A common reason given by government agencies for denying freedom of information requests is that the information requested is confidential, or is proprietary, or bound by contracts to confidentiality. But is it? Edward Hammond said that too often, opacity and denial of information is the default position when it should be the other way around, and he offered a yardstick to help prove it. He’s kindly let us reprint his suggest:

A Modest Proposal:

After having filed what I guess are 2,000 open records requests in my 40 odd years of existence, one of the things that I am most often struck by (and annoyed by) are government institutions that go to the mat to prevent release of public domain information.

Again and again, I find myself denied information under FOI that is readily available from public sources OTHER THAN open records laws. In my kind of requests, it is generally hyper-exaggerated notions of intellectual property that are the problem.

Why is it that government agencies so often fight release of information that is already public?  Of course, there are frequent “our hands are tied” arguments; but these are usually exaggerated and can be negotiated around. No, it really seems to me to be most often a matter of resistance to FOI in general more than some particular odd provision in FOI law that exempts already public information.

Why couldn’t honesty be made a systematic metric of FOIA?  Isn’t it actually a potentially better measure than some others currently in use?

I suspect that like a lot of other people, I routinely file open records requests towards the beginning of researching an issue.  Sometimes, I answer my own question before I get a FOI response.

Unfortunately, the FOI response is often that the information I have found elsewhere is exempt from disclosure.  Then I find myself in the nonsensical position of being denied the very information I already know.

For example, my current round of this problem relates to Texas A&M University and some plant varieties that they think are valuable.  They are fighting to avoid telling me where these plant varieties come from because it is, allegedly, Texas A&M intellectual property.  But I already know the answer.  I know where they were collected, when, from whom, and how they got around the world to College Station, Texas. All of this was found in public documents – almost exclusively scientific publications.

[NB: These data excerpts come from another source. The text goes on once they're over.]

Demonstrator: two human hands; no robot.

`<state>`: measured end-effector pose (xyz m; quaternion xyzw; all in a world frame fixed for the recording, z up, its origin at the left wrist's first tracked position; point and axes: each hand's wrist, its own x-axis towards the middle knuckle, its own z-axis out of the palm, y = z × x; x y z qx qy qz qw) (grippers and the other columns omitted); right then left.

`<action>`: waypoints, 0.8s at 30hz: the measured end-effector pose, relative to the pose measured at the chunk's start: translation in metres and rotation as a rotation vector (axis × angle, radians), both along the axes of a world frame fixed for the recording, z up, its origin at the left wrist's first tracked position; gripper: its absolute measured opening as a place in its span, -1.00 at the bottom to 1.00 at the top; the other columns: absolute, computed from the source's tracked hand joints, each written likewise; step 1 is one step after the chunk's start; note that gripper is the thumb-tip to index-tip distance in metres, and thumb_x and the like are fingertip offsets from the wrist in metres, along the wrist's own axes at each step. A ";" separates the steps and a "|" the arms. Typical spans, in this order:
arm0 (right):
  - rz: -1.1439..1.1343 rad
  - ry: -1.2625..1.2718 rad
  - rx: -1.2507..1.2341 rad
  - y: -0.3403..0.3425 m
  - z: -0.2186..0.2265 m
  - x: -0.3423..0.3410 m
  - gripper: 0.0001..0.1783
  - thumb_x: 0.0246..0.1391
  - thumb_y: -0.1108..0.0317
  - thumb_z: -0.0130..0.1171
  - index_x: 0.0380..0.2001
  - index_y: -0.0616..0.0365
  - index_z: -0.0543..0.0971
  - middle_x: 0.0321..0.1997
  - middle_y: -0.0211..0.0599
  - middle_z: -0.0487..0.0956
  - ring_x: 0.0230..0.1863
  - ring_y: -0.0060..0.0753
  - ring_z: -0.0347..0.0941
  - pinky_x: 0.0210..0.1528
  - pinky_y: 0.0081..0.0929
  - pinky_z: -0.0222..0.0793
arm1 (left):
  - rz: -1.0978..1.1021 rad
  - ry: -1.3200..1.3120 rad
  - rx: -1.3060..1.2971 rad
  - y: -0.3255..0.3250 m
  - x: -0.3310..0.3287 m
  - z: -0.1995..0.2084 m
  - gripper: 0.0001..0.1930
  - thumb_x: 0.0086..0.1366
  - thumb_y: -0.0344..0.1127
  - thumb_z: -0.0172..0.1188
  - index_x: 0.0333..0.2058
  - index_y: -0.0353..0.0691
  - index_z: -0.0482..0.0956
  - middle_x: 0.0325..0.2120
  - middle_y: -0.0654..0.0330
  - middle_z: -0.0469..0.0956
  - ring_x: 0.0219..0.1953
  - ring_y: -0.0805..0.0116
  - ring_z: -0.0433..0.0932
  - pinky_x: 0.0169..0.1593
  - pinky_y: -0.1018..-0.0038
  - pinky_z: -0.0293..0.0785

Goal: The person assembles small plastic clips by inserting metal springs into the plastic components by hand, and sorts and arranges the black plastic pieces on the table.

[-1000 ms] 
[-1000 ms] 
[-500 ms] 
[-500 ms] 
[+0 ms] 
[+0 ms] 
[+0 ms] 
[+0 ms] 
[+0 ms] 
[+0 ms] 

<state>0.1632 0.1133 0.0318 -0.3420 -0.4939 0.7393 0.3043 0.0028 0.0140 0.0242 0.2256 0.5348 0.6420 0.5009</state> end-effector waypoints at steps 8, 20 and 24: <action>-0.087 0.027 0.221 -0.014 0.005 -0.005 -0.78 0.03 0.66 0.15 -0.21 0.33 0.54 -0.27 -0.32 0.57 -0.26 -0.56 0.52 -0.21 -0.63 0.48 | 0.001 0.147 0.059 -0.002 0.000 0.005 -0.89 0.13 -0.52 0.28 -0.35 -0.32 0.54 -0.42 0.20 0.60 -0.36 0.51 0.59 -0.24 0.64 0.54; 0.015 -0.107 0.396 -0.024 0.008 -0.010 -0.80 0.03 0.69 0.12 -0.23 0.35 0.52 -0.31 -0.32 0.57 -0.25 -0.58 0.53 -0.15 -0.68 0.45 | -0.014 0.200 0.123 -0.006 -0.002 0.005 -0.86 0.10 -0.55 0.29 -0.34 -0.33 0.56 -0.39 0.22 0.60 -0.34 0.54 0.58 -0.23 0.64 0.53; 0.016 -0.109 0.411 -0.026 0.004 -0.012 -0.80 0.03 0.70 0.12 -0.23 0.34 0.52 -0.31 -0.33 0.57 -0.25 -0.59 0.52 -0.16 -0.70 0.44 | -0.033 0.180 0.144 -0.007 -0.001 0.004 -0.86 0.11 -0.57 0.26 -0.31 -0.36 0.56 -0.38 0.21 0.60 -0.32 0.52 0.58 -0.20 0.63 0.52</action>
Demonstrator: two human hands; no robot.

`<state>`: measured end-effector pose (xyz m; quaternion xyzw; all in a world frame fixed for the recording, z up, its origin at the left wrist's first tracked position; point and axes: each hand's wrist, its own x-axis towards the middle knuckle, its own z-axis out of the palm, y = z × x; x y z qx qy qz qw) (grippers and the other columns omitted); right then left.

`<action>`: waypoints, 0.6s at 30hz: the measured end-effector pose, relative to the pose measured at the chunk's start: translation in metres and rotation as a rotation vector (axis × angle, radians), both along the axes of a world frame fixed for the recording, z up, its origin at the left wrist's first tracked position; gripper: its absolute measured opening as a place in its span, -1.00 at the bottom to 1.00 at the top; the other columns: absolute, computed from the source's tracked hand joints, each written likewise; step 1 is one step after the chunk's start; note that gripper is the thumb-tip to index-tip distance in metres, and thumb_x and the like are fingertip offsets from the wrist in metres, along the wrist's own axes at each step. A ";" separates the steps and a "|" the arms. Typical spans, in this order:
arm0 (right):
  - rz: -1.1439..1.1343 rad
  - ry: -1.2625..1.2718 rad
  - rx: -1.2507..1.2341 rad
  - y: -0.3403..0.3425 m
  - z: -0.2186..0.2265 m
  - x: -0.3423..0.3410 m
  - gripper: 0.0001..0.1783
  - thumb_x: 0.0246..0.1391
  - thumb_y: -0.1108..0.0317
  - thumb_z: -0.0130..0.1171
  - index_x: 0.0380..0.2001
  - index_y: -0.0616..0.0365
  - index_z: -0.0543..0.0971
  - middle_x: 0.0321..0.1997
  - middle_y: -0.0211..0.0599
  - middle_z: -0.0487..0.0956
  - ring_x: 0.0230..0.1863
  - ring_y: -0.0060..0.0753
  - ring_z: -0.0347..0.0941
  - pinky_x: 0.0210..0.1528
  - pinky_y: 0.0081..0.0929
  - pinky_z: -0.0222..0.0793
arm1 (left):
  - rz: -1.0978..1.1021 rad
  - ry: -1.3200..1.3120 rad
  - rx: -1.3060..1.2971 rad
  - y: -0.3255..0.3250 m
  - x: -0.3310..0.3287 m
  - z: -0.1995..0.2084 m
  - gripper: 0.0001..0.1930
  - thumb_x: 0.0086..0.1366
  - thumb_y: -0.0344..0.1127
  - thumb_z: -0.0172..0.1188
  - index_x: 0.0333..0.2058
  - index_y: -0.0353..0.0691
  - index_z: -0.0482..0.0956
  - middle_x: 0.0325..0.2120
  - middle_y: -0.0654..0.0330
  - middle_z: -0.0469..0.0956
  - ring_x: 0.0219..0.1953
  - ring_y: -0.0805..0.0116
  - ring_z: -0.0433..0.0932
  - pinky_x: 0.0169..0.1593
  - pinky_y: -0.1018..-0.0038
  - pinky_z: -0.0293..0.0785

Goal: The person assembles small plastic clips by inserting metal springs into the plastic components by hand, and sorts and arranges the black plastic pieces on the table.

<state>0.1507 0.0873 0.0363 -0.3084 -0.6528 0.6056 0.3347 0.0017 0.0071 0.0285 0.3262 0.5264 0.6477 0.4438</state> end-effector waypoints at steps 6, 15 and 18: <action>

Nevertheless, Texas A&M is ‘valiantly’ fighting on to stop me from knowing.

If it’s not plant varieties, then it’s some other issue.

So why can’t the FOI community turn this problem on its head?  Why not do honesty checks?  Systematically file FOI requests for already public information relating to a particular agency, and then evaluating that agency’s reply.  There would be a number of practical issues to work through in order to get comparable data; but I don’t see any intrinsic show stoppers.

I like having an “honesty” gauge too.  Every ethical person – on all sides – wants to be honest.  So where institutional dishonesty arises, I think FOI officers and others may very well be potential allies in fixing it.

Edward Hammond

One Comment (+add yours?)

  1. thezak
    Jul 27, 2010 @ 02:22:18

    Ask Councilor Mike Ross for the stenographic machine record of the last public meeting of Boston City Council. The stenographic machine records the debate, the words of the City Councilors making it easy for responding with feedback, comment and questions for your favorite City Councilor.